Revert Journey New York, USA 1 min read 317 words

From Baha'i to Salah: Maria's Journey

I spent 19 years searching for meaning in mormon. Then a customer changed everything.

I grew up mormon in New York. Faith was part of the furniture — always there, rarely examined. My mother took us to temple every Saturday, and I went because that's what you did.

By 19, I had questions nobody could answer. The concept of religious authority never sat right with me, no matter how many priests I asked. They all said the same thing: 'Just have faith.' But faith without understanding felt like walking blindfolded.

I met Islam through a customer.
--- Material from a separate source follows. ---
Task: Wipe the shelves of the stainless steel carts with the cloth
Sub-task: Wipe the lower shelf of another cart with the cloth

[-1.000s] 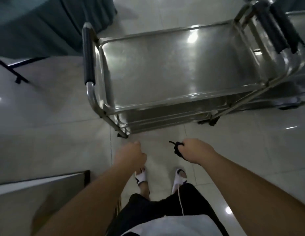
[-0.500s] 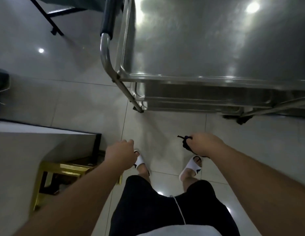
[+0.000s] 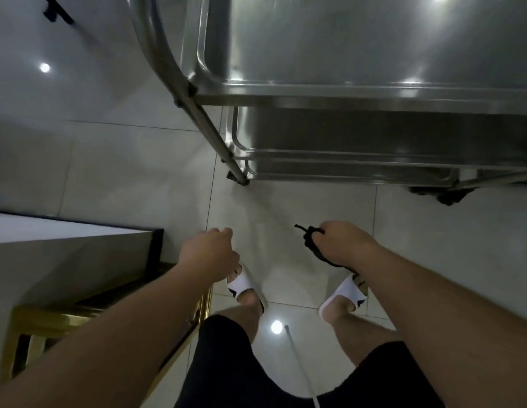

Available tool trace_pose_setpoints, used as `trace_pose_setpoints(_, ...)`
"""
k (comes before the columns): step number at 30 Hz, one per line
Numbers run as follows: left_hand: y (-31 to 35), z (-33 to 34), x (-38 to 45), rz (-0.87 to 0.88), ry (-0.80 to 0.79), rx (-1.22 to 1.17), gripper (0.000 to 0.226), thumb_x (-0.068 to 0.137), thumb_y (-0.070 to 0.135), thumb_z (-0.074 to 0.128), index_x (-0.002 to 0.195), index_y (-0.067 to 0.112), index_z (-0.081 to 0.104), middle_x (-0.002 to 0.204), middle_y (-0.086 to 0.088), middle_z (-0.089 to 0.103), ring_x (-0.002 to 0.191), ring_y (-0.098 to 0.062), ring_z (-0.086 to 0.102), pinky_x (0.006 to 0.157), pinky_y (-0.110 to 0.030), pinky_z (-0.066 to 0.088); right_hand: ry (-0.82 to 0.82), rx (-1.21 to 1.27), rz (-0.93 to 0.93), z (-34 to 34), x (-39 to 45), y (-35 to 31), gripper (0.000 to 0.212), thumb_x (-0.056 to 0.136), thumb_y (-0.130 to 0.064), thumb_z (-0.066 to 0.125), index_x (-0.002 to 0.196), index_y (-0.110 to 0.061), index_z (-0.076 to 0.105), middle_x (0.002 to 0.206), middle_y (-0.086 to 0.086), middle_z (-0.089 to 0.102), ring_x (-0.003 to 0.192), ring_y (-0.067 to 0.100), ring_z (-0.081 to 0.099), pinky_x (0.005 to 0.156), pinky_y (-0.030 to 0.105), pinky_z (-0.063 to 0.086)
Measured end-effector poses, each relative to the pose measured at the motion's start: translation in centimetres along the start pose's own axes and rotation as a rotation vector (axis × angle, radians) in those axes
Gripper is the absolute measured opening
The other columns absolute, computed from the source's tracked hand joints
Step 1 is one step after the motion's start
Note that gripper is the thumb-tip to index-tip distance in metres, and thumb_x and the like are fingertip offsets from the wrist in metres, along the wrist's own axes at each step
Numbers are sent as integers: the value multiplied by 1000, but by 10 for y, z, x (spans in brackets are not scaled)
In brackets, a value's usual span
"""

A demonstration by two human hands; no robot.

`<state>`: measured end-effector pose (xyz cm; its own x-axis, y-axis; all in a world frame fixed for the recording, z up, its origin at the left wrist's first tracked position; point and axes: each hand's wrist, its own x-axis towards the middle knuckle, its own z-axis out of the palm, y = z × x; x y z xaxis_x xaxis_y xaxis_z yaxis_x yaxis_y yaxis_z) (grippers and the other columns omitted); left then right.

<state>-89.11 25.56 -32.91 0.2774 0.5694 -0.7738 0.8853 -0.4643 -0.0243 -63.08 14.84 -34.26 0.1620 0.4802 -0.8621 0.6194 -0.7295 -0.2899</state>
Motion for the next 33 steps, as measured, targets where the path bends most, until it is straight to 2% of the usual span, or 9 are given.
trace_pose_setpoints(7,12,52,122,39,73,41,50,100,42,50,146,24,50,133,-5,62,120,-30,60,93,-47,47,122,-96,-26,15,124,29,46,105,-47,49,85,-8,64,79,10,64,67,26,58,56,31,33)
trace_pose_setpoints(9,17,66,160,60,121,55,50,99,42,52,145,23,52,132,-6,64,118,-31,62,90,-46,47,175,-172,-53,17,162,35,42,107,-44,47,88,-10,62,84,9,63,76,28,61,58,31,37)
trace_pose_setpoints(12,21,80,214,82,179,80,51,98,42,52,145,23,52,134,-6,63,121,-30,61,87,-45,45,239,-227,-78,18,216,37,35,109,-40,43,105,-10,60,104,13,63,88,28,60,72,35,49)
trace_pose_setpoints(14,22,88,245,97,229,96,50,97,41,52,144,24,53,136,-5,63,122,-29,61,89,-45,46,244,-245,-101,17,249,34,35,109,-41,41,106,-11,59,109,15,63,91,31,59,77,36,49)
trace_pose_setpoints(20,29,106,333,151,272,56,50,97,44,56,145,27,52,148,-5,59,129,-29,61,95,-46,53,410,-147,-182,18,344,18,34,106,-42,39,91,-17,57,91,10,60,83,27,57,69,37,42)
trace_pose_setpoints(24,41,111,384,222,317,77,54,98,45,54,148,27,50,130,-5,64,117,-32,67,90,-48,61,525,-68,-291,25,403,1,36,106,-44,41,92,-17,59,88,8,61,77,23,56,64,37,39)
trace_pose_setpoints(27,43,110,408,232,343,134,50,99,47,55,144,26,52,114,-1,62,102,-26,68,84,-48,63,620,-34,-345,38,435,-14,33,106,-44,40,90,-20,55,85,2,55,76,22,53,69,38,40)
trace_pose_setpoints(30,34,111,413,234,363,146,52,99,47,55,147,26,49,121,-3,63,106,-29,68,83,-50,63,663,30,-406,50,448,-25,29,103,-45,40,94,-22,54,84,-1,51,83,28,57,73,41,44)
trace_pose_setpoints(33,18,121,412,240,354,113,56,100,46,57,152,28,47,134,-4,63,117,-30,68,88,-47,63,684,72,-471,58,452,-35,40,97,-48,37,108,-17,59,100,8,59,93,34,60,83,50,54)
It wasn't dramatic — it was a conversation over coffee. Fatima didn't preach. she just lived with a stillness I'd never seen before. When I asked about it, she said, 'I talk to God five times a day. It's hard to be anxious when you do that.'

I started reading. Not because I was converting — because I was curious. The Quran's insistence on the absolute oneness of God was like a key turning in a lock I didn't know was there. No intermediaries. No complexity. Just you and your Creator.

I took my shahada on a Thursday in January. The imam at the university mosque was patient with my pronunciation. Three strangers hugged me afterward. I cried — not from sadness, but from the overwhelming sense that I'd finally come home.
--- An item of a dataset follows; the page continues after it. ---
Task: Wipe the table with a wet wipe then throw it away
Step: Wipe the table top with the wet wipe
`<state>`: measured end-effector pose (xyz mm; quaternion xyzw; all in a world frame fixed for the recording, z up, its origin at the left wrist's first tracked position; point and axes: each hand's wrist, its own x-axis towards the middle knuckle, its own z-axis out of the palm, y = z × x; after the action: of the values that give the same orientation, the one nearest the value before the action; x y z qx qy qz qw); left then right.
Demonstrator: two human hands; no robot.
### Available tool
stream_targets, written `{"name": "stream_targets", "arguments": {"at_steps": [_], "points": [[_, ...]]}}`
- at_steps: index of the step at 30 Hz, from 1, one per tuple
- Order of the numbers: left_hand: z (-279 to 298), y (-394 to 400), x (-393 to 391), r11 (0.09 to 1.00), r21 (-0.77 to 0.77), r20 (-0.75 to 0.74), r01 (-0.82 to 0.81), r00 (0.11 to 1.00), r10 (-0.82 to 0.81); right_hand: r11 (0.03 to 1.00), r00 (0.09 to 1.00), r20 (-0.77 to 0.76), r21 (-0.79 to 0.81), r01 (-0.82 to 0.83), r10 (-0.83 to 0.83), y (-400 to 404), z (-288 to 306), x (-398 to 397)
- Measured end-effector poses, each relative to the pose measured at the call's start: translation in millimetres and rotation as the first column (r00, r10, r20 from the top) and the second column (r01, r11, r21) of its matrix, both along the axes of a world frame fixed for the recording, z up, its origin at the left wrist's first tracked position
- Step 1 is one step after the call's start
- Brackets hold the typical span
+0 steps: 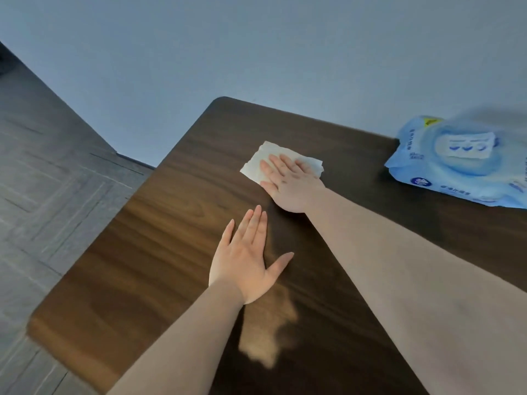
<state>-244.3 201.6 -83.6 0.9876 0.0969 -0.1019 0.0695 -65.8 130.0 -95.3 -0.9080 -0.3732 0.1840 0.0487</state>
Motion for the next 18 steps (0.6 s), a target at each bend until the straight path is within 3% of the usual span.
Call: {"name": "stream_targets", "arguments": {"at_steps": [9, 14, 18], "points": [[0, 3, -1, 0.999, -0.045, 0.033, -0.001, 0.999, 0.003, 0.988, 0.987, 0.043, 0.001, -0.157, 0.156, 80, -2, 12], [-3, 1, 1, 1.0, 0.002, 0.045, 0.001, 0.999, -0.001, 0.986, 0.984, 0.054, 0.007, -0.168, 0.167, 73, -2, 11], [-4, 1, 1, 1.0, -0.004, 0.04, 0.004, 0.999, -0.004, 0.997, 0.996, 0.044, 0.017, -0.079, 0.078, 44, -4, 0]]}}
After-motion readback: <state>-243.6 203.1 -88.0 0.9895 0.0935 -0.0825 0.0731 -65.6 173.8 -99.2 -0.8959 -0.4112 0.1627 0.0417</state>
My family's reaction was anger followed by grudging acceptance. My mother tried to arrange an intervention. It was the hardest six months of my life.

But five years later, things have softened. My mother still doesn't fully understand, but she can see I'm at peace. And peace, it turns out, is hard to argue with.

I pray fajr every morning now. In the quiet before dawn, standing alone on my prayer mat, I feel more connected to something real than I ever did in 19 years of mormon. The shahada wasn't the end of my search. It was the beginning of my peace.